One of the coolest books you could ever read (if you are into this).
I've been reading evolutionary sciences from quite a time now. My first book on evolutionary psychology was "The parasitic mind" by Gad Saad, and I got hooked. This book, which to me is absolutely brilliant, talks about evolutionary psychopathology, being the main one "Schizophrenia".
This book is fucking AMAZING. I mean, the main premise of the book is saying that there's inorganic matter, and organic matter. We, as biological beings, contrary to inorganic matter, are struggling every second against a natural war against entropy. Entropy, by definition tends to overcome order because that is the nature of the Universe (I mean this non in a holistic way, but in a mathematical way). So, every living species, or living matter tends to deteriorate, because we have mechanisms to cope and fight time and entropy. Thus, the human brain is a product of nature trying to order organic matter. Hence we have language, symbol, numeric and logical reasoning, theory of mind, and so on. Every human psychopathology is, on the other hand, chaos trying to spice things up and take us back to an state closer to inorganic matter. The triumph of chaos and entropy is suicide (we cease to be a living being).
The brain, as any other organ, is the product of evolutionary times. Everything can be explained, so the human brain and some of its functions too. The main theory is -dopamine suppression-. This is a word that we are going to be seeing a lot of times throughout the book. Turns out that on the onset of language, that can be traced back to approximately 50.000 years, the brain started a process of "lateralization", meaning that our left hemisphere started to compute analytical thinking, a product of word processing that culminated in the development of our symbolic mind and the pre-frontal cortex being bigger than any other hominin. To get to this, nature had to suppress dopamine. Living in dopamine, is exactly like being a hominin in the African savannah.

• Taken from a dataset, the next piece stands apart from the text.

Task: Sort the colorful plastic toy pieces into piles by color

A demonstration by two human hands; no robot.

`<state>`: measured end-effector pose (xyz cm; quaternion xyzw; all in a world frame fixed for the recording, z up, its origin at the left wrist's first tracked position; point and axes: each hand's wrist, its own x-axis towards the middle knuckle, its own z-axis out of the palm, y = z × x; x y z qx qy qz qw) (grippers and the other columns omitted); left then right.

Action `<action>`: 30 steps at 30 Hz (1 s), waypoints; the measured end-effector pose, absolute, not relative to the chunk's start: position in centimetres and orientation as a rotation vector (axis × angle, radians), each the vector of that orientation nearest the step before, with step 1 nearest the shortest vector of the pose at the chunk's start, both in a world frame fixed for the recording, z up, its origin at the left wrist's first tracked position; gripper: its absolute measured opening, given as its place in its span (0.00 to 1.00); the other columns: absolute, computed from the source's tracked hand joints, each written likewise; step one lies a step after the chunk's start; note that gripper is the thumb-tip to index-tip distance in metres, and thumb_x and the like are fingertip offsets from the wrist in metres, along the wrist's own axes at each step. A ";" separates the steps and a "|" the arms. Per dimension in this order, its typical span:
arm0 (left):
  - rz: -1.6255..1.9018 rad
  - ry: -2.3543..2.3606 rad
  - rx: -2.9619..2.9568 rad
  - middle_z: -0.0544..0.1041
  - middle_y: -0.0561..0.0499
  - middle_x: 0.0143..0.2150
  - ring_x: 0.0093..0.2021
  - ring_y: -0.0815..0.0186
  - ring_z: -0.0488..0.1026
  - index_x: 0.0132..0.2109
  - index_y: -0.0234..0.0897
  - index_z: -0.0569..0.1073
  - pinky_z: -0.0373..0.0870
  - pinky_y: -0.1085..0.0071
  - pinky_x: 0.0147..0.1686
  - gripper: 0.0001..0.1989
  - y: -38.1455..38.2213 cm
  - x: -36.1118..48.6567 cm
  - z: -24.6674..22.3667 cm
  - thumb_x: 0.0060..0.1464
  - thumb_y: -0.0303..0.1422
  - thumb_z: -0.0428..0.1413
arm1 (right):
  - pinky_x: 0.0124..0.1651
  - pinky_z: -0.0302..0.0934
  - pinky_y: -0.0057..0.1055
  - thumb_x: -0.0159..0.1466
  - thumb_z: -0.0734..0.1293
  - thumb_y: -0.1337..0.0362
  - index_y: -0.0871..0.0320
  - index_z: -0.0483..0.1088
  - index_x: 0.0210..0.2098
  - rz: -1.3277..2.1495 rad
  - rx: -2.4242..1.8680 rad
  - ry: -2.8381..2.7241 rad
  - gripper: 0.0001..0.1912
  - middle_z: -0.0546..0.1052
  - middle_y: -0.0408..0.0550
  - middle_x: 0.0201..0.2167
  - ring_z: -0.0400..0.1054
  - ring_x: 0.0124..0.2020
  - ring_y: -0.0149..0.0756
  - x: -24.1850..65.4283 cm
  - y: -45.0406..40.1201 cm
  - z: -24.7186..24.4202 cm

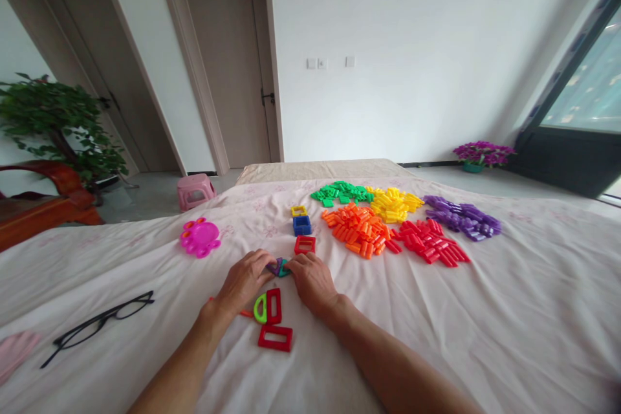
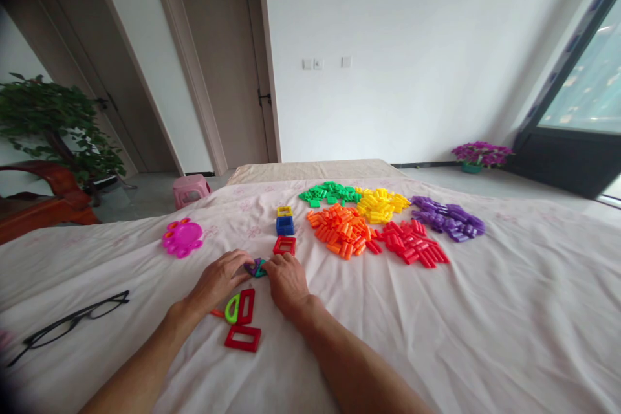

These species had no symbolic mind, nor the complexity of our minds; happiness is the product of the modern mind, because we now have an idea and an ideal of what it is. This did not happen before words.
To sum up, dopamine suppression is the product of evolution, and the 1% that suffers from schizophrenia, are part of the human species trying to adapt to modern living. I mean just like Jonathan Haidt mentioned, the "elephant" is the ancient brain and the "rider" is the newly-developed human brain. It is hard to struggle with million years of evolutionary baggage, we all suffer from it every time we see a Whopper, a Quarter Pounder, or porn. Schizophrenia is a step back in human evolution, and Parkinson, OCD, Tourette's and Alzheimer are part of the dysregulation of both dopamine and acetylcholine. Another important fact to mention about this book, is that is uses Freud's concepts from psychoanalisis, meaning that we are going to read about civilization and its discontents, ego, super ego, sex, and taboo.
My review sucks. It is not even 10% of the marvelous, and theoretical framework of the book. If you are really interested in evolutionary psychology, you are going to love this one hell of a ride.